Потом, вспомнив слова маркиза, спросил:
— Не об этом ли недостатке ты упоминал сегодня утром?
— Без сомнения! Она лед, настоящий лед, мой друг. Понимаешь теперь, насколько смешно бояться отмщения?
Ответ маркиза вывел живописца из себя.
«Какой подлец! — подумал он. — Мне следует отбить у него и любовницу, и жену».
V
В эту минуту коляска, повернув за угол замка, остановилась у невысокого парадного подъезда. В ста метрах от старинного здания, на лужайке между двумя рядами столетних каштанов, сидели в тени две особы. При появлении экипажа они встали с мест и направились навстречу прибывшим.
— Вот и госпожа Монжёз, — объявил маркиз.
— А кто этот господин? — спросил Либуа.
Маркиз рассмеялся:
— Это же Морер, ее доктор! И как жене удалось удержать этого медведя?!
Либуа стал рассматривать госпожу Монжёз. После недавних рассказов маркиза он ожидал увидеть слабое, субтильное, бесстрастное создание, а вместо этого увидел высокую, прекрасно сложенную молодую женщину, полную задора и энергии, с черными сверкающими глазами.
«Если эта женщина — лед, то она мастерица обманывать», — подумал он.
— Представляю тебе, моя милая, — обратился к жене маркиз, — моего друга Поля Либуа, художника, о котором я говорил тебе на днях. Он был так любезен, что специально приехал в Кланжи нарисовать твой портрет.
После такого представления маркиз приблизился к жене и промолвил:
— Теперь, когда я вас познакомил, поцелуй же меня, Лоретта. Мое отсутствие показалось тебе очень долгим, да, моя милая?
При такой фамильярности во взгляде маркизы вспыхнул гнев. Она сделала вид, что не расслышала о поцелуе, и уклонилась от него. Однако поспешила ответить мягким, дружеским тоном:
— Разве ты не замечаешь господина Морера, мой друг?
— Конечно, я вижу нашего дорогого доктора и очень счастлив, что могу пожать ему руку, — отозвался Монжёз. — Надеюсь, вы останетесь с нами обедать, — обратился он к Мореру.
Подмеченного взора, поцелуя, от которого уклонились, мягкого, но неискренне звучавшего голоса — всего этого было достаточно художнику, чтобы убедиться: маркиза де Монжёз не питала к супругу всепоглощающей любви, которой тот хвастался.
«Любовница принимает его с объятиями более страстными, чем жена», — подумал он, вспомнив встречу прекрасной незнакомки и маркиза.
Если Монжёз и ошибся насчет привязанности к нему жены, то он сказал чистую правду, назвав доктора Морера красивым мужчиной. Высокий, хорошо сложенный, изящный брюнет, Морер показался Либуа настолько привлекательным, что у него невольно зародилось подозрение.
«Не любовник ли это маркизы?» — задавался он вопросом.
Ему вспомнилось все то, что маркиз говорил об угрюмом характере доктора, о его глубокой печали, о мрачной озабоченности, которая, казалось, не покидала его ни на миг и которую маркиз приписывал угрызениям совести.
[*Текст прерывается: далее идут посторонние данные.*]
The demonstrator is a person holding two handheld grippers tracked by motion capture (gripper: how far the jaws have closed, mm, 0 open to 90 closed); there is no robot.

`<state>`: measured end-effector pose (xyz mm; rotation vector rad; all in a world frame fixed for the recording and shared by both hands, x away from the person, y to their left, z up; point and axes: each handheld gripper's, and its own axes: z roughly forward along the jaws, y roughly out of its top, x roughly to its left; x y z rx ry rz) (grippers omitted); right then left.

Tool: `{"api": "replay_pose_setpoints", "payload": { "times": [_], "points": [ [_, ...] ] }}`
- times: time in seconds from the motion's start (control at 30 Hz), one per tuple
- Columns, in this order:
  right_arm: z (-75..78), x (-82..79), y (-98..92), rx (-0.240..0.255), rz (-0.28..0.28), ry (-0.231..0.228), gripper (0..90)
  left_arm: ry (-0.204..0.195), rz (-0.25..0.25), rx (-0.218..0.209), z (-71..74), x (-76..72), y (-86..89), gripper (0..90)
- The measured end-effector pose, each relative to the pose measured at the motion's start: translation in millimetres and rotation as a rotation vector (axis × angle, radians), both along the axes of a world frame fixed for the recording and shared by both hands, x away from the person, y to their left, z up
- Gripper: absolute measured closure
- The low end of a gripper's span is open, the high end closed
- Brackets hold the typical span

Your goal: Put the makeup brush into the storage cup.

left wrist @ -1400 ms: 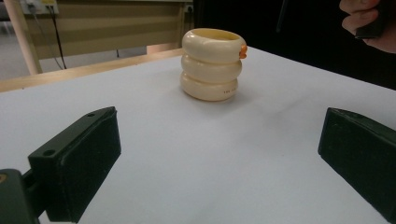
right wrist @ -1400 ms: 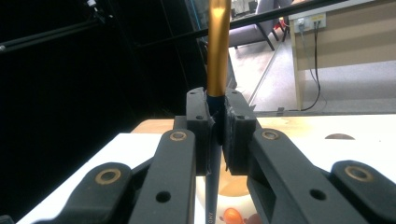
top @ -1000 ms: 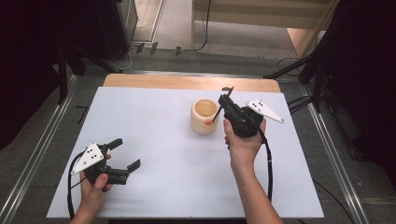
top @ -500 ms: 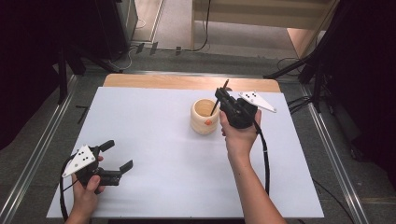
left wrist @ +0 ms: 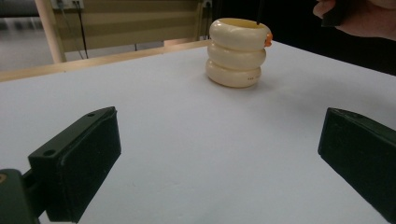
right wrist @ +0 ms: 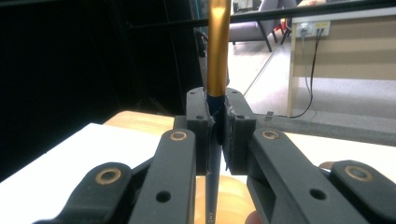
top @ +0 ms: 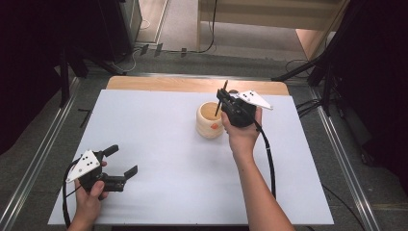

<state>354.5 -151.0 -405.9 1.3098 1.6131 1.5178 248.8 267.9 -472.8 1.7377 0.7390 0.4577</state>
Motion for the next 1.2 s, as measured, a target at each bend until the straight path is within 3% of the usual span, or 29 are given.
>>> {"api": "replay_pose_setpoints", "payload": {
  "times": [0.3, 0.8, 1.2],
  "points": [
    [-14.3, 7.5, 6.1, -0.039, 0.041, 0.030, 83.8, 0.002, 0.001, 0.003, -0.7, 1.4, 1.0, 0.0],
    [-42.2, 9.0, 1.9, -0.067, 0.011, 0.092, 83.8, 0.000, 0.003, 0.005, 0.1, 0.7, 0.4, 0.0],
    [-61.7, 6.6, 1.5, -0.116, -0.005, 0.134, 83.6, 0.004, 0.002, 0.012, -0.9, 1.9, 1.0, 0.0]
  ]
}}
«Действительно, на его лице нет и следа веселости. У него похоронный вид», — решил Либуа.
Его воображение разыгралось, и при воспоминании о том, что рассказывал маркиз про холодность, с которой доктор принял известие о самоубийстве отца маркиза, Либуа подумал: «Не был ли Морер прямой или косвенной причиной смерти?»
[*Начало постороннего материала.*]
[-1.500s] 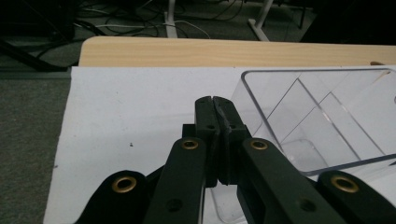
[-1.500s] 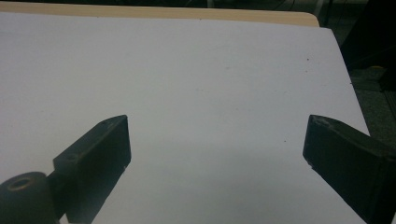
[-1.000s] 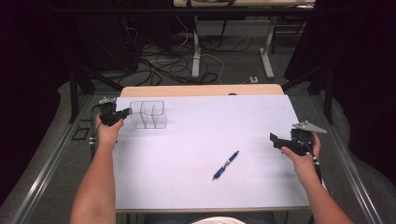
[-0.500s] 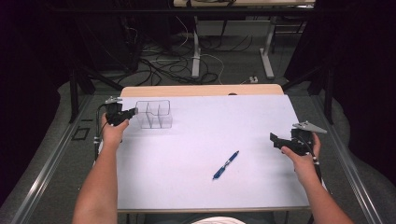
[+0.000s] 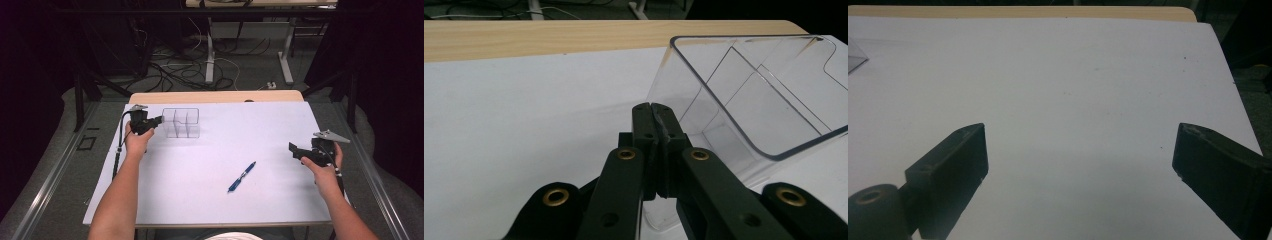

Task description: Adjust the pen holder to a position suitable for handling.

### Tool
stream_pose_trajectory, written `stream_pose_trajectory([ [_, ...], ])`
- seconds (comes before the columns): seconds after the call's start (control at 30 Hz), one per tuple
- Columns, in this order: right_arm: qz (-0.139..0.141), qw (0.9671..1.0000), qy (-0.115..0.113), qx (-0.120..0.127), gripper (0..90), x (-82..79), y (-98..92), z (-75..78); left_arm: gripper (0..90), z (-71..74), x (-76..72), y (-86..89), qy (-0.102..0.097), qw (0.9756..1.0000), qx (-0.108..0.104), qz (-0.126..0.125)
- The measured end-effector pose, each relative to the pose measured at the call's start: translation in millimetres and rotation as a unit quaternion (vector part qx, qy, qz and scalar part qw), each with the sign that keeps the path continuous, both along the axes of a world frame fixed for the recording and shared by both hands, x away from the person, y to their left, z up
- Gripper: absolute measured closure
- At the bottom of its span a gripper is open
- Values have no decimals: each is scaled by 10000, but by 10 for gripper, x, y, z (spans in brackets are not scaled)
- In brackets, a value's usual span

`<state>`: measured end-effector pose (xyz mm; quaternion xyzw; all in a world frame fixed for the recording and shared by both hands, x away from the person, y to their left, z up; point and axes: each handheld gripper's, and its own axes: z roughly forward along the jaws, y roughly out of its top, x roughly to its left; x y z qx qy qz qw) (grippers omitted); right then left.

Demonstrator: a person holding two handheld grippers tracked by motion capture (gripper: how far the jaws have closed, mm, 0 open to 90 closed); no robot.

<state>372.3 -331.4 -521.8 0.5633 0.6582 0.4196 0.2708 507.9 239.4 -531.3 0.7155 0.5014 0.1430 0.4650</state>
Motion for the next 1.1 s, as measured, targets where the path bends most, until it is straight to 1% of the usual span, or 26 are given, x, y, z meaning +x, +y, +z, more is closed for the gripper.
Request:
stream_pose_trajectory([
  [0.03, 19, 10000, -4, -12, 74, 1, -1, -3, 900, -12, -1, -77, -29, 10000, -17, -54],
  [0.07, 35, 10000, -20, -39, 74, 4, -3, -5, 900, -19, -4, -116, -37, 10000, -37, -60],
  [0.1, 18, 10000, 9, -3, 74, 1, 8, -5, 900, -19, -4, -116, -37, 10000, -37, -60],
  [0.17, 43, 10000, -6, -35, 74, 5, 8, -6, 900, -23, -15, -181, 19, 9999, -30, -111],
  [0.2, 43, 10000, -6, -37, 75, 6, 11, -6, 900, -24, -27, -263, 54, 9999, -14, -118],
  [0.23, 41, 10000, -5, -34, 74, 6, 13, -7, 900, -24, -27, -263, 54, 9999, -14, -118],
  [0.3, 47, 10000, 7, -21, 74, 6, 15, -8, 900, -7, -40, -344, 88, 9998, 38, -146],
  [0.33, 47, 10000, 21, -4, 74, 5, 19, -10, 900, 20, -50, -422, 101, 9997, 70, -212],
  [0.37, 60, 10000, 14, -24, 75, 7, 15, -11, 900, 32, -57, -473, 117, 9997, 43, -204],
  [0.43, 56, 10000, 8, -24, 75, 8, 11, -10, 900, 48, -68, -567, 113, 9995, 75, -272],
  [0.47, 62, 10000, -8, -36, 75, 9, 9, -9, 900, 48, -68, -567, 113, 9995, 75, -272],
  [0.53, 60, 10000, -9, -37, 75, 8, 10, -9, 900, 60, -82, -667, 129, 9994, 79, -313],
  [0.57, 59, 10000, -2, -18, 75, 6, 13, -8, 900, 68, -94, -752, 176, 9990, 57, -412],
  [0.6, 59, 10000, -2, -18, 75, 6, 13, -8, 900, 68, -94, -752, 176, 9990, 57, -412],
  [0.63, 48, 10000, -2, -19, 75, 4, 13, -7, 900, 61, -107, -836, 160, 9990, 35, -418],
  [0.67, 56, 10000, -1, -11, 75, 3, 12, -7, 900, 61, -107, -836, 160, 9990, 35, -418],
  [0.73, 60, 10000, 2, -5, 75, 3, 11, -9, 900, 62, -120, -908, 177, 9988, -15, -446],
  [0.8, 51, 10000, 24, -20, 75, 1, 9, -6, 900, 64, -133, -974, 160, 9985, -64, -528],
  [0.93, 52, 10000, 15, -22, 75, 0, 6, -4, 900, 66, -148, -1078, 187, 9980, -92, -598],
  [1.03, 58, 10000, 9, -21, 75, 2, 6, -5, 900, 62, -147, -1123, 213, 9978, -130, -615],
  [1.1, 59, 10000, 9, -21, 75, 2, 8, -5, 900, 62, -145, -1133, 196, 9977, -101, -645],
])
Пока все эти мысли мелькали в голове художника, Морер ответил на приглашение маркиза.
— Никак не могу, — нерешительно произнес доктор, избегая взора маркизы, которая, безмолвная, неподвижная, с плотно сжатыми губами, не спускала с него глаз.
«Неужели она и вправду невзлюбила его?» — подумал наблюдавший за ними художник.
После минутного молчания Морер прибавил:
— Я даже попрошу у вас позволения немедленно оставить вас, потому как должен уехать, а приготовления к отъезду еще не окончены.
— Как вам угодно, — уступил маркиз.
В эту минуту приблизился слуга.
— Что нужно? — сухо спросил маркиз, делая несколько шагов навстречу лакею и таким образом отдалившись от доктора и госпожи Монжёз.
Между тем доктор низко поклонился маркизе, которая также ответила ему поклоном.
«Решительно, они терпеть друг друга не могут!» — подумал живописец при виде этой холодной вежливости.